Sie haben Fragen zur Testierfähigkeit oder zur Wirksamkeit eines Testaments? Sie benötigen Hilfe, Ihre Interessen im Rahmen eines Erbscheinsverfahrens juristisch durchzusetzen? Rufen Sie uns an. Gerne stehen wir Ihnen mit unserer langjährigen Erfahrung zur Seite.
Unter Testierfähigkeit versteht man die intellektuelle Fähigkeit eines Menschen, die Inhalte eines Testaments geistig zu erfassen und zu wissen, welche rechtlichen Konsequenzen die testamentarischen Anordnungen nach sich ziehen.
Im Rahmen des Erbscheinsverfahrens prüft das Nachlassgericht von Amts wegen, wer Erbe eines Verstorbenen geworden ist. Steht das Ergebnis fest, erteilt das Gericht auf Antrag einen Erbschein.
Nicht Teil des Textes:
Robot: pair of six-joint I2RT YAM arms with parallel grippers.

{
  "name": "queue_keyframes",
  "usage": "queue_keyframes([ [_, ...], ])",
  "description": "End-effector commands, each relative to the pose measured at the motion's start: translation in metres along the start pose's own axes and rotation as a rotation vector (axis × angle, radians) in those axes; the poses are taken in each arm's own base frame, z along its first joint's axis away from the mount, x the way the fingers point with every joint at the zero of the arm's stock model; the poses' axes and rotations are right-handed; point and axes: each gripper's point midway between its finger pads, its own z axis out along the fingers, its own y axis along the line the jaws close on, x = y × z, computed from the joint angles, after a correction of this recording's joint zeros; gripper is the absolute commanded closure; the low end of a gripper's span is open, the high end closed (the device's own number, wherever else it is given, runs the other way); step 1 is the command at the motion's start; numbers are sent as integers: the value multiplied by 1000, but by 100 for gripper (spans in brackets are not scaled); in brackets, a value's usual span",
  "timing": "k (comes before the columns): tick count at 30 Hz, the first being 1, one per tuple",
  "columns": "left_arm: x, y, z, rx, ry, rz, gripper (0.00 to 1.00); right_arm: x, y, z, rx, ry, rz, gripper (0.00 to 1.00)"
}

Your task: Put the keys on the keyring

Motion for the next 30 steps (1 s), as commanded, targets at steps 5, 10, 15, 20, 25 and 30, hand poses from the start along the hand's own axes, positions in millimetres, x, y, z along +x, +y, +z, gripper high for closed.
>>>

Das Ergebnis kann allerdings von einer höheren Instanz angegriffen werden. Ebenso möglich ist es, das Erbrecht vor der ordentlichen Gerichtsbarkeit (Landgericht) prüfen zu lassen. Juristen sprechen in diesem Zusammenhang davon, dass der Erbschein nicht in Rechtskraft erwächst.
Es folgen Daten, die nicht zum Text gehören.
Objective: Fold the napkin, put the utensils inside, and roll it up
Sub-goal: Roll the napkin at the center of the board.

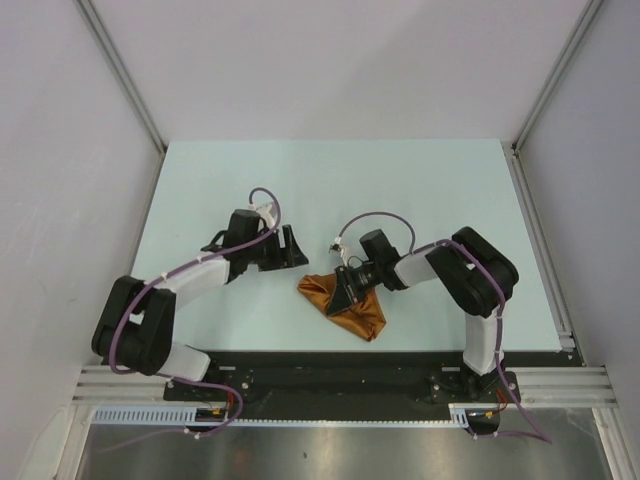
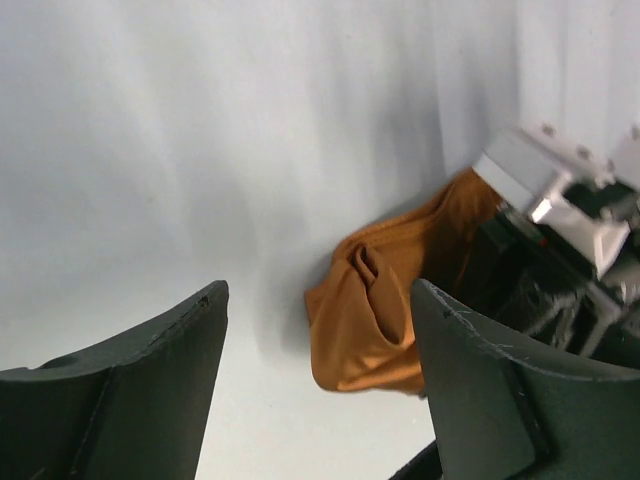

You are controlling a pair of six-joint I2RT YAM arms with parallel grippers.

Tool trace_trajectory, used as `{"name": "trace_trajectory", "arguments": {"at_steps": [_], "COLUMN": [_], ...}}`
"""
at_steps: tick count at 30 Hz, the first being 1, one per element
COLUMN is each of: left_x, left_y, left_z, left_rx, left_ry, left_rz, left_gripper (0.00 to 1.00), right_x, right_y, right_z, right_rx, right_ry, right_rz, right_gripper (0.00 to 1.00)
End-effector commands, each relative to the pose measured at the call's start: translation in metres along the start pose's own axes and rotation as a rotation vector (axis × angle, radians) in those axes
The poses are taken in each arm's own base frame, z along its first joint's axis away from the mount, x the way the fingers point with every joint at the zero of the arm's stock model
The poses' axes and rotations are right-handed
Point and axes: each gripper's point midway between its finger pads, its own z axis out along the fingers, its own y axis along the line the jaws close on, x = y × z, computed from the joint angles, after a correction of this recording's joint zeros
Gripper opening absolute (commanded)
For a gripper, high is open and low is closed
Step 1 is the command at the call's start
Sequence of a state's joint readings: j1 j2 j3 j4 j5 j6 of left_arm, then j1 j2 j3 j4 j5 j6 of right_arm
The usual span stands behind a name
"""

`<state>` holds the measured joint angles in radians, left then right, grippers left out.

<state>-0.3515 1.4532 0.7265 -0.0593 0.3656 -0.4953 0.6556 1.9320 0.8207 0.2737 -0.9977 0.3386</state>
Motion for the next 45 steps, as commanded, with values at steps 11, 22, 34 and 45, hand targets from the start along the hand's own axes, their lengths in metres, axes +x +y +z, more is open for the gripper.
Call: {"name": "trace_trajectory", "arguments": {"at_steps": [11,22,34,45], "left_x": [0.035,0.043,0.062,0.073], "left_y": [-0.038,-0.027,-0.021,-0.009], "left_z": [0.012,0.037,0.041,0.037], "left_rx": [0.163,0.127,0.126,0.022], "left_ry": [0.099,0.162,0.239,0.368], "left_rz": [0.15,0.081,0.044,0.013], "left_gripper": [0.82,0.72,0.0,0.0], "right_x": [0.006,0.009,-0.011,-0.076], "right_y": [-0.013,-0.017,-0.008,0.018], "right_z": [-0.008,-0.009,-0.014,-0.058], "right_rx": [-0.054,-0.027,0.002,0.404], "right_ry": [0.006,0.019,-0.007,-0.156], "right_rz": [0.114,0.112,0.057,-0.207], "right_gripper": [0.1,0.1,0.24,0.74]}}
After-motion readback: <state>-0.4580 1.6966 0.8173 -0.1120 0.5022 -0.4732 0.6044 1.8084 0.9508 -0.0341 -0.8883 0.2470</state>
Unter einer Vorsorgevollmacht versteht man ein Dokument, mit dessen Hilfe Vertrauenspersonen für den Fall der eigenen Handlungsunfähigkeit wegen Alter, Unfall oder Krankheit als Bevollmächtigte benannt werden können. Eine Vorsorgevollmacht muss bei Immobilien- und/oder Gesellschaftsvermögen in öffentlicher Form errichtet werden. Das bedeutet, sie muss entweder notariell beurkundet oder beglaubigt worden sein.